Inside Israel, the sharpest criticism of the planned offensive has come from the families of the hostages who fear they have been abandoned by the government that claims to be rescuing them. Hamas still has 24 living hostages in the Gaza Strip, according to Israel, and is holding the bodies of another 35 of the 251 taken on 7 October. The Netanyahu government has claimed repeatedly that only as much military pressure as possible will get the survivors home and return the bodies of the dead to their families.

In reality, the biggest releases of hostages have come during ceasefires. The last ceasefire deal, which Trump insisted Israel sign in the final days of the Biden administration, included a planned second phase which was supposed to lead to the release of all the hostages and a full Israeli withdrawal from Gaza.

Reuters
Finance Minister Bezalel Smotrich (r) says that within six months Gaza will be “totally destroyed”

Netanyahu’s extremist allies told him they would bring down his government if he agreed to a second phase of the ceasefire. First, Israel blocked humanitarian aid to put pressure, it said, on Hamas to agree to a renegotiated deal that would give Israel the option of going back to war even after the hostages were released. When Hamas refused, Israel went on the offensive again with a massive air attack on the night of 18 March.
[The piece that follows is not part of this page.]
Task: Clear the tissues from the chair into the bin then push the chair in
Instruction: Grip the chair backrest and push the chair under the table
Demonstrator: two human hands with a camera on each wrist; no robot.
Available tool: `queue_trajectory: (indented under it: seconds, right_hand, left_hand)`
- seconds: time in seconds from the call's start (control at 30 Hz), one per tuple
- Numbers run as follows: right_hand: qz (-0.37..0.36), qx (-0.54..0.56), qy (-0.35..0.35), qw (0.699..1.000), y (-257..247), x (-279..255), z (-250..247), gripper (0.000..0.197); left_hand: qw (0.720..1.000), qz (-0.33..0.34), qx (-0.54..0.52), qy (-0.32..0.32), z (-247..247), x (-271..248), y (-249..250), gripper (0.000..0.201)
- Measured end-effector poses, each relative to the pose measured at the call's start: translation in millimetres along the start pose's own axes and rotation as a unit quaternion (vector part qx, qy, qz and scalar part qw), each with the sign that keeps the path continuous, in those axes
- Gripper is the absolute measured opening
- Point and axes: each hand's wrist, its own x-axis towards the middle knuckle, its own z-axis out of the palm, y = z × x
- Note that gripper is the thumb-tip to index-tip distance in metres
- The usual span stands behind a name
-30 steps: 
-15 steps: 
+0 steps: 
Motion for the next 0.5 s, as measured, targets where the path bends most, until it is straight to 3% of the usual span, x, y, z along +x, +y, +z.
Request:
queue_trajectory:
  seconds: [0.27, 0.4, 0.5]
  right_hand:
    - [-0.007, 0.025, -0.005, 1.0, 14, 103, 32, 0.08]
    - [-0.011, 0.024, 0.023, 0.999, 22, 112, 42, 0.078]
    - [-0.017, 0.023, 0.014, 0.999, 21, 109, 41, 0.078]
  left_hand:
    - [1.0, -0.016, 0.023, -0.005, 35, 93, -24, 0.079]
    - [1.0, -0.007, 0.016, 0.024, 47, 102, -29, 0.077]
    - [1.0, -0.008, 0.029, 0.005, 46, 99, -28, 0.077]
Since then, Israel has put unrelenting pressure on Palestinians in Gaza. A new offensive will kill many more Palestinian civilians, deepen the misery of the survivors and bereaved inside Gaza and widen the toxic rifts within Israel. On its own, without a ceasefire deal, it is unlikely on past form to force Hamas to free the remaining hostages without a ceasefire deal.

The carnage inflicted by Israel inside Gaza has been a recruiting sergeant for Hamas and other armed groups, according to President Joe Biden’s administration just before it left office in January of this year. It is worth repeating the words used by Biden’s secretary of state, Antony Blinken, in a speech in Washington on 14 January.

“We assess that Hamas has recruited almost as many new militants as it has lost,” Blinken said. “That is a recipe for an enduring insurgency and perpetual war.”

When he spoke, Israel was claiming that it had killed around 18,000 Palestinian fighters inside Gaza. More have been killed since then, and many more civilians.

Israel’s massive onslaught broke the back of Hamas as a structured military organisation more than a year ago. Now Israel faces an insurgency, which history shows can go for as long as recruits are prepared to fight and die to beat their enemy.